Personal information
- National team: Netherlands
- Born: 13 August 1998 (age 27) Delft, Netherlands

Sport
- Sport: Swimming
- Strokes: Breaststroke, freestyle
- Club: De Dolfijn Amsterdam
- Coach: Rob Schut

Medal record
Women's swimming
Representing the Netherlands
World Championships (SC)
| Silver medal – second place | 2018 Hangzhou | 4×50 m freestyle |
| Silver medal – second place | 2018 Hangzhou | 4×100 m freestyle |
| Silver medal – second place | 2018 Hangzhou | 4×50 m mixed freestyle |
| Bronze medal – third place | 2022 Melbourne | 4×50 m freestyle |
European Championships (LC)
| Bronze medal – third place | 2022 Rome | 50 m freestyle |
| Bronze medal – third place | 2022 Rome | 4×100 m freestyle |
| Bronze medal – third place | 2022 Rome | 4×100 m medley |
European Championships (SC)
| Gold medal – first place | 2017 Copenhagen | 4×50 m freestyle |
| Gold medal – first place | 2017 Copenhagen | 4×50 m mixed freestyle |
| Gold medal – first place | 2019 Glasgow | 4×50 m freestyle |
| Gold medal – first place | 2025 Lublin | 4×50 m freestyle |
| Gold medal – first place | 2025 Lublin | 4×50 m medley |
| Silver medal – second place | 2021 Kazan | 4×50 m freestyle |
| Silver medal – second place | 2025 Lublin | 4×50 m mixed medley |
| Bronze medal – third place | 2025 Lublin | 4×50 m mixed freestyle |

= Valerie van Roon =

Dutch swimmer (born 1998)

Valerie van Roon (born 13 August 1998) is a Dutch swimmer.

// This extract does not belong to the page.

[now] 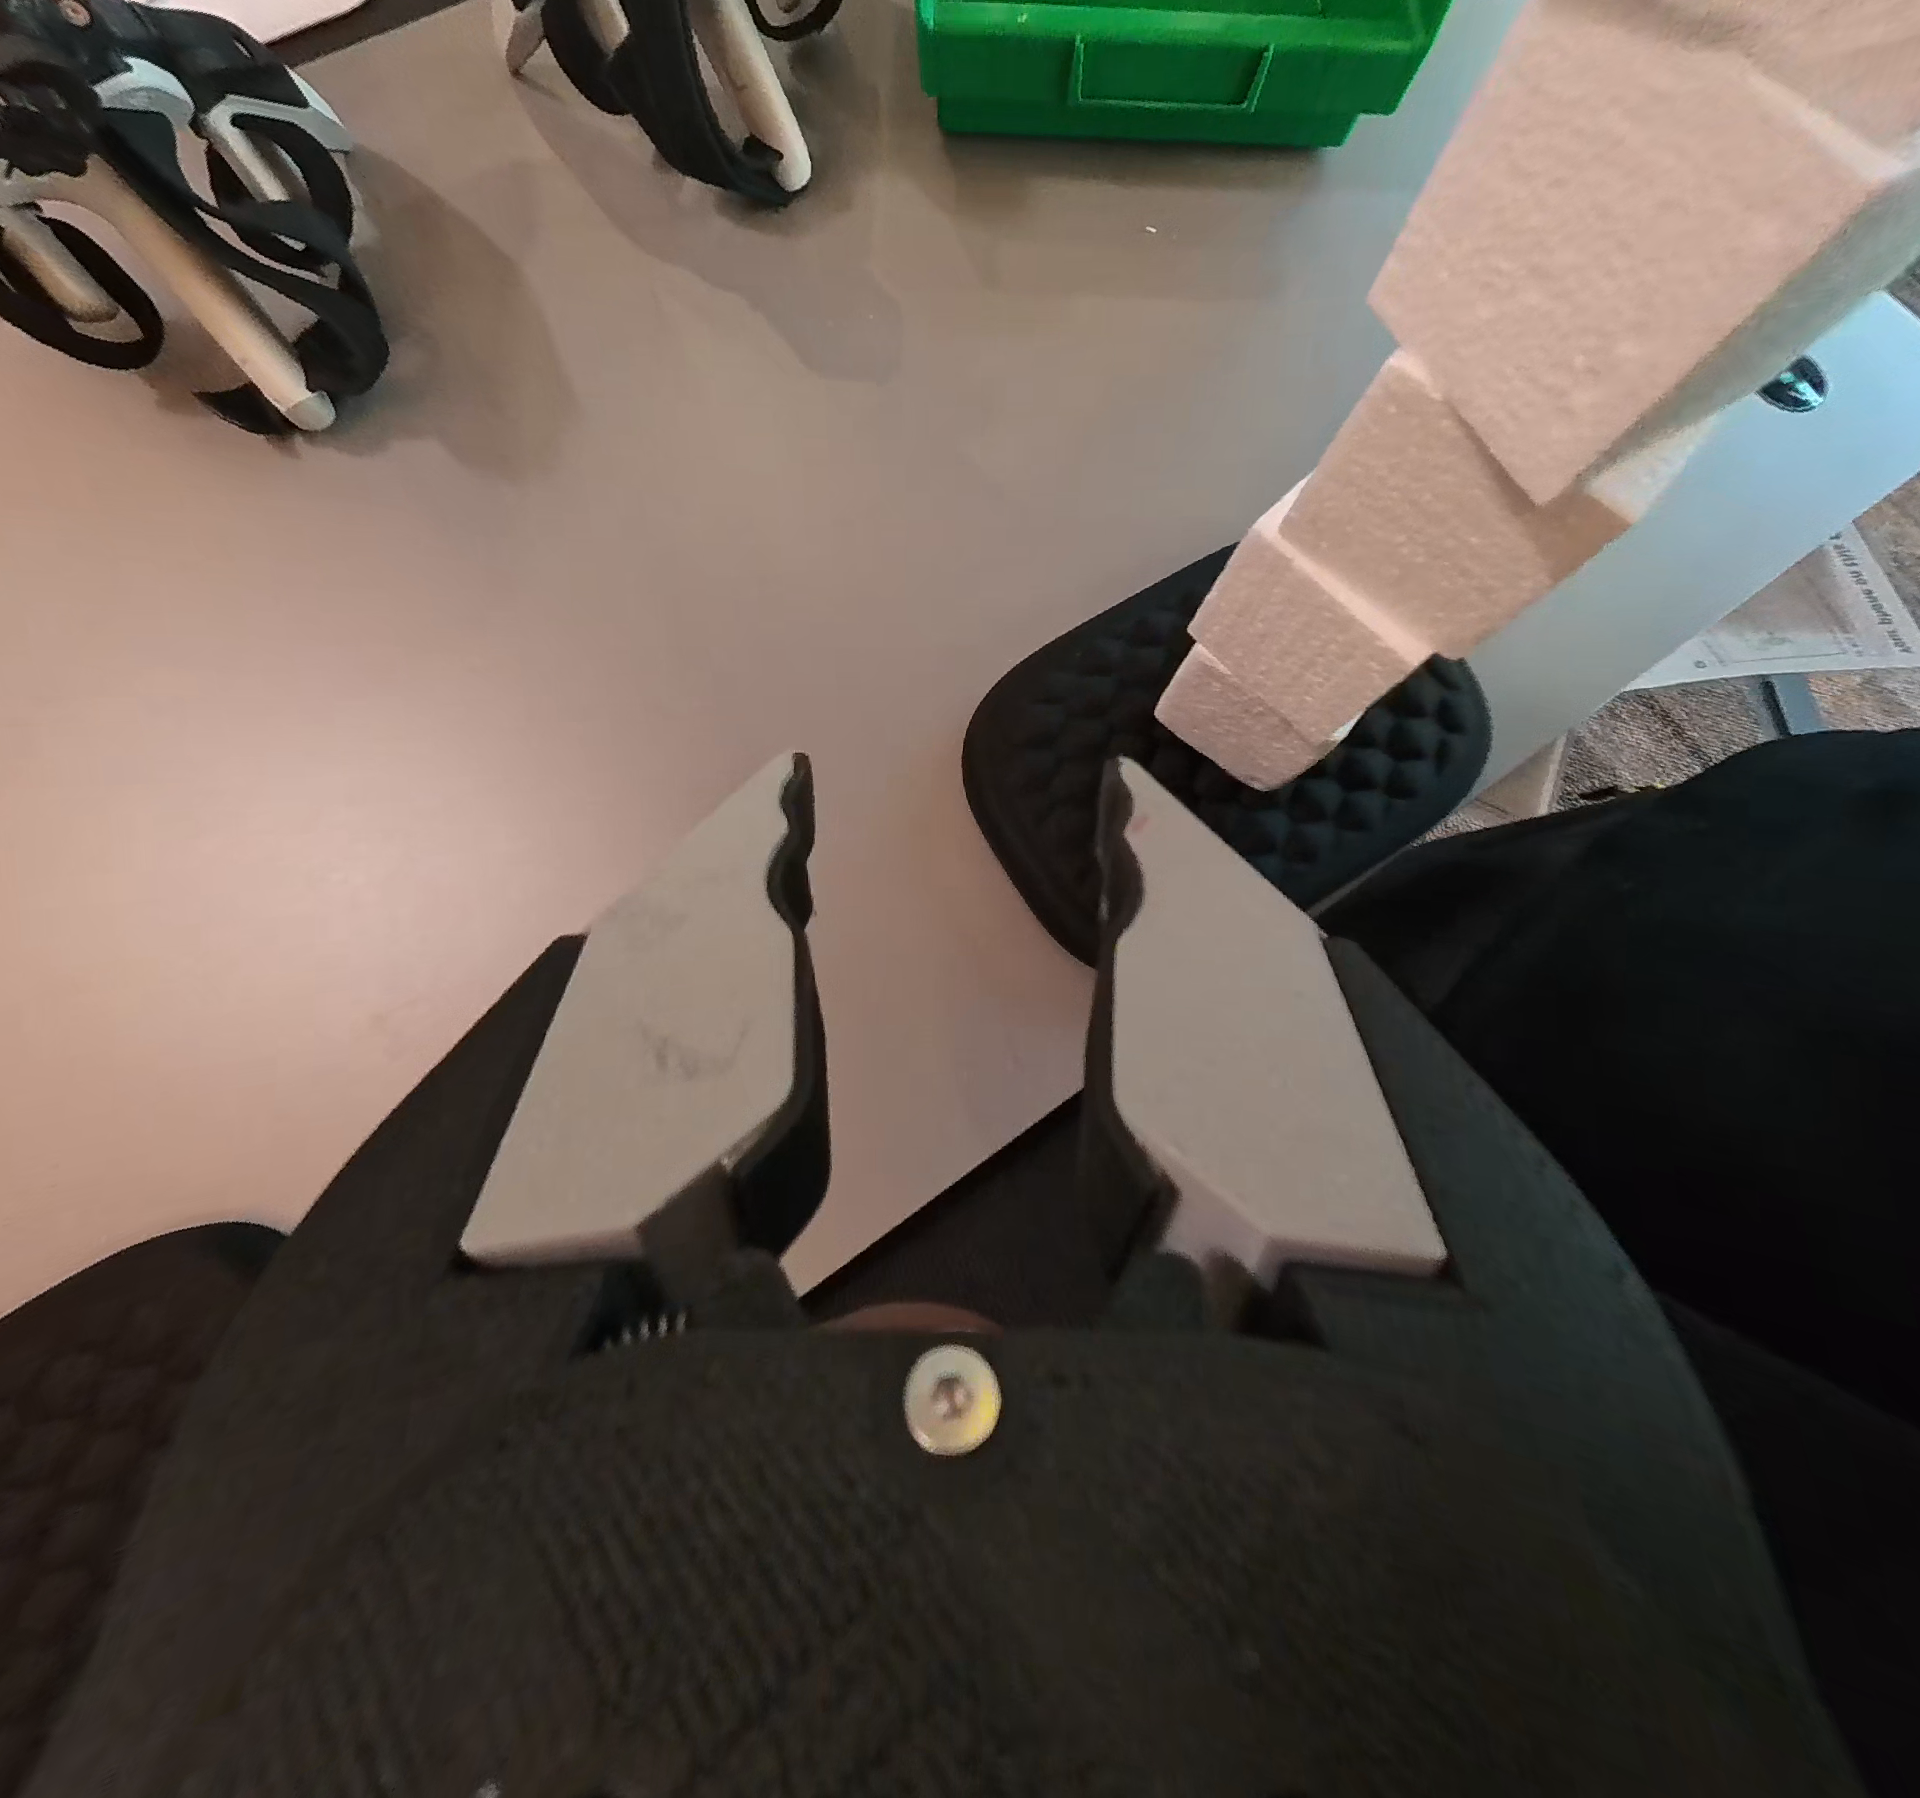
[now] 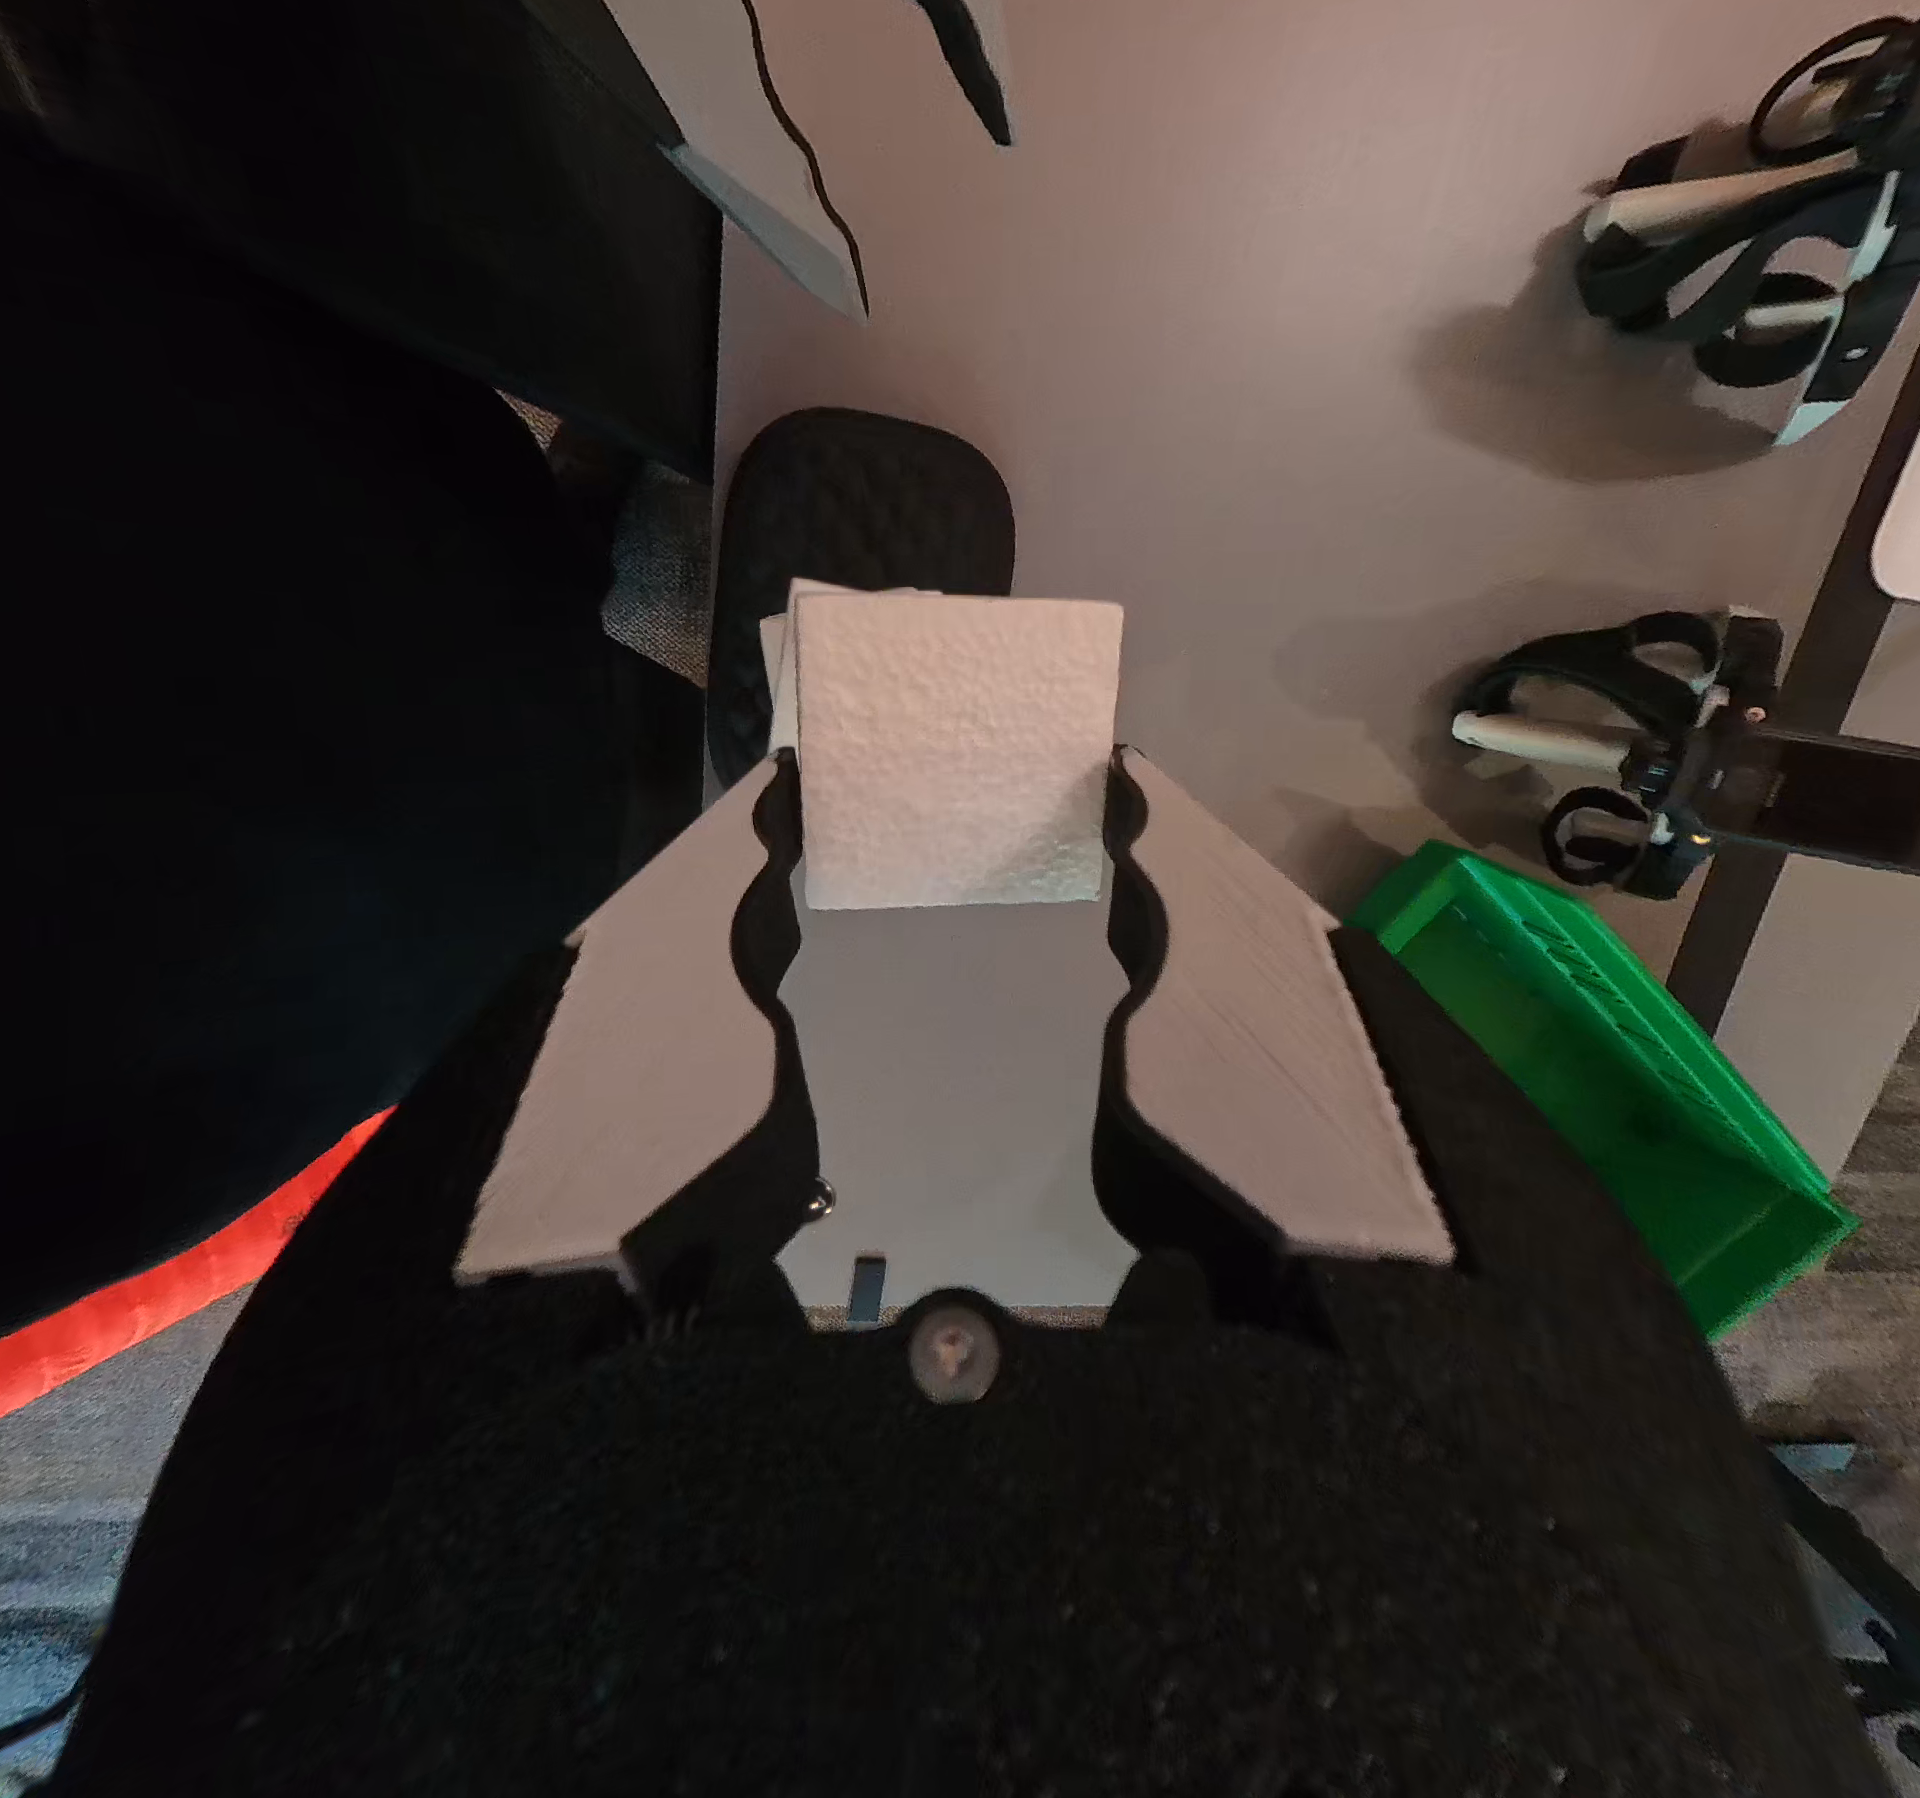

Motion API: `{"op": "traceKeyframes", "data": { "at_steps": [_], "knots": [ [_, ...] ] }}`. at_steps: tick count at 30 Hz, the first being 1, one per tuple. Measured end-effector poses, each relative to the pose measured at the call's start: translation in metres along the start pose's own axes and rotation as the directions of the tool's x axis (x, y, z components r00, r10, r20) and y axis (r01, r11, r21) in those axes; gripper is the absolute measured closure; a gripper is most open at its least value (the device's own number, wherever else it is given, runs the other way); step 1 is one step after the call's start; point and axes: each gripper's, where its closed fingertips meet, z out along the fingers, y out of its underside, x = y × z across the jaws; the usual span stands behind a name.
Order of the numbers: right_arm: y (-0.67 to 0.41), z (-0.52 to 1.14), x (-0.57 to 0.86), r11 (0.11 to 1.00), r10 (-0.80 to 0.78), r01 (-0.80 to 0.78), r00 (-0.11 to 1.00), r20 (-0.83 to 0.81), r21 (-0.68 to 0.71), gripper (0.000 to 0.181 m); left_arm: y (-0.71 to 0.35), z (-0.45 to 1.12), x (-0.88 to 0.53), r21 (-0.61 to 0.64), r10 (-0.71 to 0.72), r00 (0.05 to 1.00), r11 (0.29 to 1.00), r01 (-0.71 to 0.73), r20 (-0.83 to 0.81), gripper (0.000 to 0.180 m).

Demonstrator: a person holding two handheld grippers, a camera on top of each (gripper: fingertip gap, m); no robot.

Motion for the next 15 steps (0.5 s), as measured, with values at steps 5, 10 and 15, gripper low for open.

She is a three-time European Champion and a three-time World silver medalist.

== Career ==
van Roon competed at the 2014 European Junior Championships where she won the bronze medal in the 50 m freestyle and in the mixed 4 × 100 m freestyle.

She competed at the 2017 European Short Course Championships in the 4×50 m freestyle relay along with Ranomi Kromowidjojo, Femke Heemskerk, and Tamara van Vliet, and they won the gold medal and set the world record with a time of 1:33.91. She also competed in the heats of the 4×50 m mixed freestyle, and the Dutch team won the gold medal.

At the 2018 FINA World Championships, she competed in the women's 4 × 50 m freestyle with Ranomi Kromowidjojo, Femke Heemskerk, and Kim Busch, and they won the silver medal behind the United States. She also competed in the heats of the women's 4 × 100 metre freestyle with Busch, Kromowidjojo, and Maaike de Waard, and they finished second, van Roon was switched out for Heemskerk in the finals, but van Roon still received a silver medal. Additionally, she competed in the heats of the mixed 4 × 50 metre freestyle relay with Jesse Puts, Stan Pijnenburg, and Busch, and they finished fifth. She did not compete in the final, but she still received the silver medal.

Van Roon competed at the 2019 European Short Course Championships in the 4×50 m freestyle relay along with Tamara van Vliet, Kira Toussaint, and Femke Heemskerk, and they tied for the gold medal with the French relay team.

She competed in the Paris Olympics 2024, reaching the semi-finals before eventually settling for a 12th place overall.